La madre se dedicaba a peinarles las plumas y picotearlos en la cabeza.
Otro propuso esconderse en las madrigueras de los conejos, pero también fue rápidamente rechazada.
Quiso otro proponer camuflarse con los inmensos bandos de estorninos porque a ellos no los disparan, pero le convencieron que su vuelo es rapidísimo y en formaciones muy complicadas. Chocarían con todos y se desplomarían agotados.

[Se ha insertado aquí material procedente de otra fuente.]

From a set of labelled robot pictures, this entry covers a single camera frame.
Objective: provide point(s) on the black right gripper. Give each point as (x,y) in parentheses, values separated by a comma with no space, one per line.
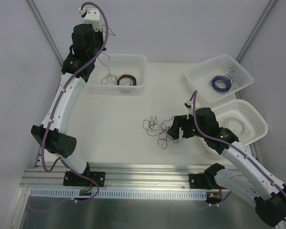
(184,127)

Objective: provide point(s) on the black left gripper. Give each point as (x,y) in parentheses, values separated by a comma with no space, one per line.
(85,35)

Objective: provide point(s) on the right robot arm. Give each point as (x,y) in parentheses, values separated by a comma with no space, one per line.
(259,188)

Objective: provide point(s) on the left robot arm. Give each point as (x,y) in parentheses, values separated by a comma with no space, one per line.
(87,44)

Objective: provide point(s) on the white rectangular basket left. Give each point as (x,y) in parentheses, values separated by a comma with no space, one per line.
(118,74)

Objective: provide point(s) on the white rectangular basket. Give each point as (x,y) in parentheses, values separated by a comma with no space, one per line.
(118,74)
(218,78)

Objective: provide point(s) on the white round-hole basket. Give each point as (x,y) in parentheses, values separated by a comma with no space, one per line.
(242,119)

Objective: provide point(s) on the white rectangular basket right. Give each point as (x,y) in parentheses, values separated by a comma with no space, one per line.
(218,78)

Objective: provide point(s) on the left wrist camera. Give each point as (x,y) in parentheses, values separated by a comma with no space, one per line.
(92,16)

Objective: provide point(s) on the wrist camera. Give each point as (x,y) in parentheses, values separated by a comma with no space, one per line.
(191,106)
(92,16)

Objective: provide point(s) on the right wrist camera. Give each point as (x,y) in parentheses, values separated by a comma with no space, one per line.
(191,106)

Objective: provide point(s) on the left aluminium frame post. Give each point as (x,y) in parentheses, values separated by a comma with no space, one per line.
(42,25)

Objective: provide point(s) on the aluminium frame post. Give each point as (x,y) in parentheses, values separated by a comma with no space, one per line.
(42,25)
(256,28)

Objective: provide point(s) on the white slotted cable duct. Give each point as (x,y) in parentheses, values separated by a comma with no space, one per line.
(119,194)

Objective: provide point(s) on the aluminium mounting rail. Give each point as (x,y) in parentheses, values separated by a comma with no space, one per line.
(121,176)

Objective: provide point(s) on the right aluminium frame post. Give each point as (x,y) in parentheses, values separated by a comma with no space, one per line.
(256,28)

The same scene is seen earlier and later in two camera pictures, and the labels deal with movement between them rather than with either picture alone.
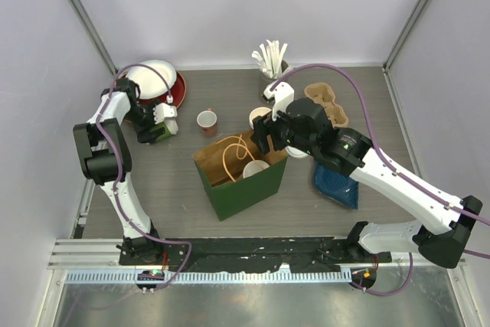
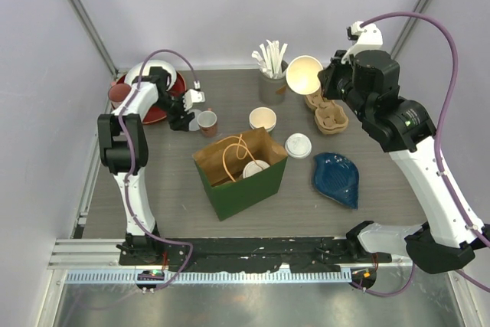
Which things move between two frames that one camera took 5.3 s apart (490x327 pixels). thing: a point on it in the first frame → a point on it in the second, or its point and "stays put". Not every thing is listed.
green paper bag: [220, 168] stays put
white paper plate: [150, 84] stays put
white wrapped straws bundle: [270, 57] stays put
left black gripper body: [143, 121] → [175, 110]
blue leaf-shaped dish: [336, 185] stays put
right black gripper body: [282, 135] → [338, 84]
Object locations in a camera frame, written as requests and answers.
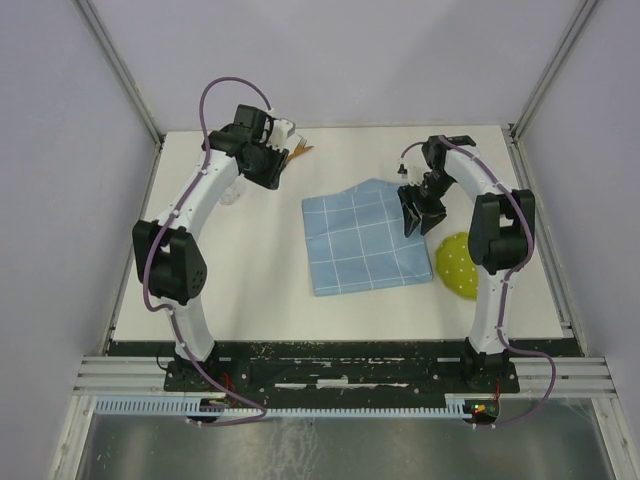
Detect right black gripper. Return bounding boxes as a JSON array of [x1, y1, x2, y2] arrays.
[[396, 170, 454, 236]]

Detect blue checkered cloth napkin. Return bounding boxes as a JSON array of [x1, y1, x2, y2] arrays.
[[301, 178, 433, 297]]

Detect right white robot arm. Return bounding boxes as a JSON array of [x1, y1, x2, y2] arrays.
[[397, 135, 536, 391]]

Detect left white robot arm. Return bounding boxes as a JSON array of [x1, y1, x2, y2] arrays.
[[132, 105, 296, 390]]

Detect clear plastic cup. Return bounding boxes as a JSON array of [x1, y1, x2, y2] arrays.
[[219, 183, 246, 206]]

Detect green polka dot plate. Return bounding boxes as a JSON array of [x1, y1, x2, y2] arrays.
[[435, 232, 479, 301]]

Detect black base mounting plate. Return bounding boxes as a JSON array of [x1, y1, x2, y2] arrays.
[[164, 340, 520, 401]]

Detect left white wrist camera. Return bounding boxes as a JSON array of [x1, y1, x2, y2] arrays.
[[267, 117, 296, 151]]

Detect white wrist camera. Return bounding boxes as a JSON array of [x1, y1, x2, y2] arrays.
[[267, 117, 296, 151], [397, 159, 426, 186]]

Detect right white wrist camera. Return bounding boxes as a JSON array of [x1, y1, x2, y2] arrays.
[[397, 159, 426, 186]]

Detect right aluminium frame post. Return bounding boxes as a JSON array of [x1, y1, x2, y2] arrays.
[[509, 0, 606, 141]]

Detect aluminium frame post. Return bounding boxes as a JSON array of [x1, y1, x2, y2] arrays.
[[509, 0, 606, 141], [72, 0, 164, 145]]

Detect left aluminium frame post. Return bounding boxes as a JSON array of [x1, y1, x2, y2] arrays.
[[72, 0, 164, 145]]

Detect aluminium front rail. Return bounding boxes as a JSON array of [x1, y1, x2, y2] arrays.
[[73, 357, 617, 398]]

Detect blue slotted cable duct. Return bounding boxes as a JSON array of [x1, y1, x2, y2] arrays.
[[94, 394, 471, 419]]

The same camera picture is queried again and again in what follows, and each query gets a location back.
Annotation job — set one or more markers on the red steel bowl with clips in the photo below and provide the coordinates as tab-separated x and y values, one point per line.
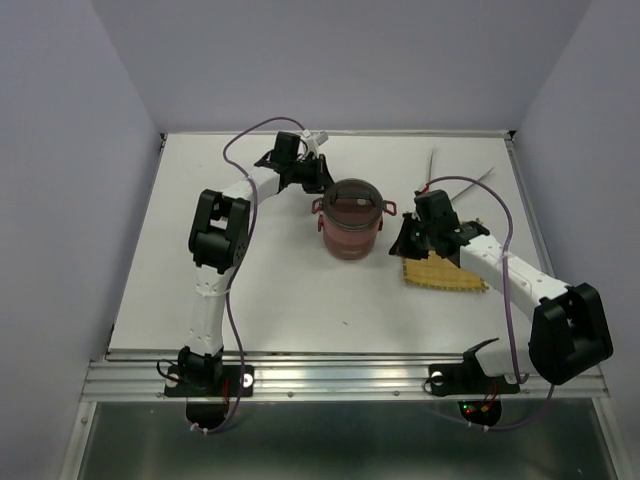
335	236

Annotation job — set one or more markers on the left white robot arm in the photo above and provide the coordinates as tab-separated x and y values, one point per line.
220	235

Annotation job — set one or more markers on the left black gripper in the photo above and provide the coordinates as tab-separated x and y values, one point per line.
321	179

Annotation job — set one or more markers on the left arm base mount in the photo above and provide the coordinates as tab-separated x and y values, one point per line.
210	407

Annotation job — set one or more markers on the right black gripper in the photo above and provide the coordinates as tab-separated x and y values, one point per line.
401	245

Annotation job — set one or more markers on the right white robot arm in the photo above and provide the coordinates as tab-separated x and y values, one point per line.
554	329

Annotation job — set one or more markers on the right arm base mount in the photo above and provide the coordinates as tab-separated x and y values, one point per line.
480	404

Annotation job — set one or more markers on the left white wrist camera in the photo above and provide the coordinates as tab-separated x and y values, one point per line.
312	141

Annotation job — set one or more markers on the grey lid with red clips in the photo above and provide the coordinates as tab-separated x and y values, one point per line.
353	205

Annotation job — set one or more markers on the aluminium front rail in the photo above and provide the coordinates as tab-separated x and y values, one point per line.
279	379

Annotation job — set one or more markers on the yellow bamboo mat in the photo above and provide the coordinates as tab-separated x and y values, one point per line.
423	267

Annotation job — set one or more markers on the red steel lunch bowl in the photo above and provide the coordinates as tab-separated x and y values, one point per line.
349	252

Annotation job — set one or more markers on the metal tongs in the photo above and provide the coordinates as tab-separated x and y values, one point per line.
456	189

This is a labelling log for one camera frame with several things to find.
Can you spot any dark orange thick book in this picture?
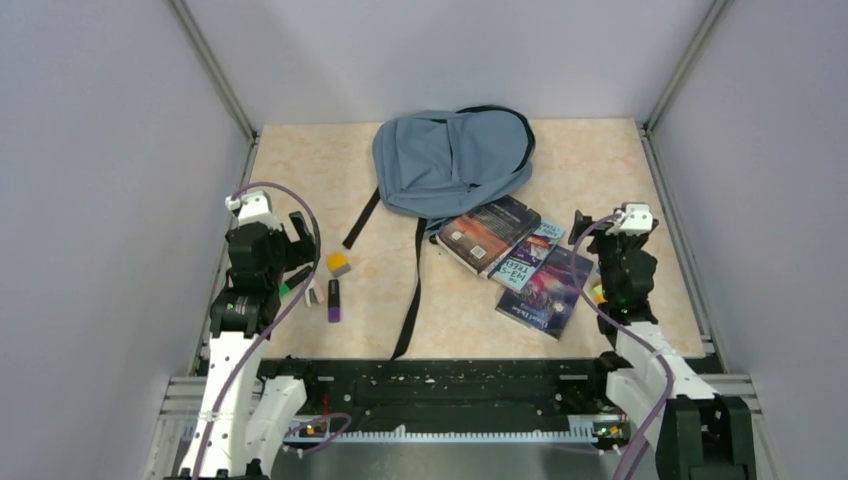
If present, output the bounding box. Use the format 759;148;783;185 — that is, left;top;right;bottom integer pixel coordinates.
435;196;541;278

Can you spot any blue grey backpack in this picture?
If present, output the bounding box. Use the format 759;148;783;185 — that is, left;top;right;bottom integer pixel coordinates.
341;104;537;362

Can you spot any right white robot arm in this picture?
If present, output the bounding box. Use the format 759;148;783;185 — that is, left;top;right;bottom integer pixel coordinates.
567;202;758;479

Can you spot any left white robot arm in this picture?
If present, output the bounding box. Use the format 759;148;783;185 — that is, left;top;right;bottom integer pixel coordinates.
174;207;321;479

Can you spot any yellow grey eraser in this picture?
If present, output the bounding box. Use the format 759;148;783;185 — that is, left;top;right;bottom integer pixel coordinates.
326;253;352;278

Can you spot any colourful block stack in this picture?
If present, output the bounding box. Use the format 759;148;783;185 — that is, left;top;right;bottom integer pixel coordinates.
591;282;606;305

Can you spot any green black marker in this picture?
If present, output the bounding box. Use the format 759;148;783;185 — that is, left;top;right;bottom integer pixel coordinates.
278;265;313;298

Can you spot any purple black highlighter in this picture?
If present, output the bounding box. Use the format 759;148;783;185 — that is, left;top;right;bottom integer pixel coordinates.
327;279;341;323

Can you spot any light blue treehouse book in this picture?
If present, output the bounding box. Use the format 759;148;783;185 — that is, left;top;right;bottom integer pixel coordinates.
490;220;566;292

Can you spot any dark purple galaxy book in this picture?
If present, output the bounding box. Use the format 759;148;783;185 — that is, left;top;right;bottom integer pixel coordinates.
495;246;594;340

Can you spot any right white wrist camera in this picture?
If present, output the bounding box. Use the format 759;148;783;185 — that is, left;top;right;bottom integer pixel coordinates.
606;202;658;236

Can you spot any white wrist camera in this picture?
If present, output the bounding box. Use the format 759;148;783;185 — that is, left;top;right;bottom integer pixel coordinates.
225;190;283;231
606;202;658;236

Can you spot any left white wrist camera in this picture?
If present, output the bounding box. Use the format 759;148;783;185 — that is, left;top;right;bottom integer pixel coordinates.
225;190;283;231

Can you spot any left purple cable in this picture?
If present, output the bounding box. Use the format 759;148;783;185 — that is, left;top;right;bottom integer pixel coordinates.
190;182;322;480

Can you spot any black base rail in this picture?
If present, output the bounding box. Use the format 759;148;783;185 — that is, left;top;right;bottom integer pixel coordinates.
258;359;631;450

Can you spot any left aluminium frame post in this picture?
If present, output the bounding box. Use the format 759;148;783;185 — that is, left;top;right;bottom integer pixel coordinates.
166;0;258;143

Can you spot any aluminium frame post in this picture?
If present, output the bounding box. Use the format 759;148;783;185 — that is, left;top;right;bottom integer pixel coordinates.
166;0;258;143
642;0;734;137

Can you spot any right aluminium frame post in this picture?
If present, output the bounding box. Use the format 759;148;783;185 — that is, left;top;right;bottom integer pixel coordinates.
642;0;734;137

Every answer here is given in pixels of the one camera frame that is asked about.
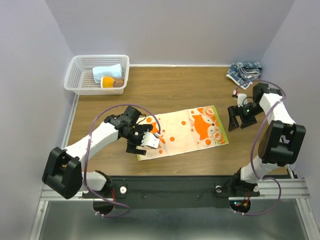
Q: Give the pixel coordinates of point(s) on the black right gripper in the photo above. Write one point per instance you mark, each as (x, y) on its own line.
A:
(233, 111)

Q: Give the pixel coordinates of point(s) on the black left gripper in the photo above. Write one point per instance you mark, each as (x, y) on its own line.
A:
(142, 128)

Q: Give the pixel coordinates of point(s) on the orange white fox towel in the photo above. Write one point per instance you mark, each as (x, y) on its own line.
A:
(185, 131)

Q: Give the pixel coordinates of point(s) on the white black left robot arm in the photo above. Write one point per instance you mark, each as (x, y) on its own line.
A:
(66, 170)

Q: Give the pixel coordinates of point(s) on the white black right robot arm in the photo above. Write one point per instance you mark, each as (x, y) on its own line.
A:
(277, 147)

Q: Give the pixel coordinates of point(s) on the blue patterned crumpled towel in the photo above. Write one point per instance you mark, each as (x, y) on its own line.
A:
(243, 74)

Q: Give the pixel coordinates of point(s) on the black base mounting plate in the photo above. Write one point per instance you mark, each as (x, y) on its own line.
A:
(171, 192)

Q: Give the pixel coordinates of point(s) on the brown rolled towel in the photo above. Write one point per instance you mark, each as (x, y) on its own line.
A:
(118, 82)

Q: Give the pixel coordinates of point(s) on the orange rolled towel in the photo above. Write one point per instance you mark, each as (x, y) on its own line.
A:
(107, 82)

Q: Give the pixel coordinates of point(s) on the light blue rolled towel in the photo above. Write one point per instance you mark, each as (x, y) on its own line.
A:
(114, 71)

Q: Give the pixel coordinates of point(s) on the white perforated plastic basket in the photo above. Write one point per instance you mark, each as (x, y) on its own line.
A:
(79, 77)

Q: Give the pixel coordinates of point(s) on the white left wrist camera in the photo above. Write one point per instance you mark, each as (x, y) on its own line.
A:
(150, 140)

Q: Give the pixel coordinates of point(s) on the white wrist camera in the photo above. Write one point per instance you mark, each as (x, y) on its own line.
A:
(241, 98)
(150, 140)

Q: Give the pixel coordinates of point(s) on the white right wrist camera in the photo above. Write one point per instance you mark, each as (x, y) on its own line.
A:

No pusieron grandes objeciones al último pollo que propuso esconderse momentáneamente en los gallineros de los pueblos. Encontrarían algún rinconcito en el que pasarían desapercibidos, saliendo de noche para alimentarse con el grano de las gallinas. Los padres no pusieron grandes objeciones a esta última ocurrencia, pero advirtieron que el lugar siempre sería una trampa por la frecuencia de gatos y ratas. Cuidaros de ellos.
UN RAMILLETE DE FLORES AGITADAS POR LA BRISA
Los tiros se escuchaban en todas direcciones, había que apurar la reunión. Podía más la fuerza de hallarse juntos que la de separarse y partir a jugarse la vida.
Los padres procuraban ser eficaces con los consejos finales:
– Aproximaros a los pueblos porque en las inmediaciones está prohibida la caza.
– Elegir alturas desde las que podáis distinguir el rumbo de perros y cazadores.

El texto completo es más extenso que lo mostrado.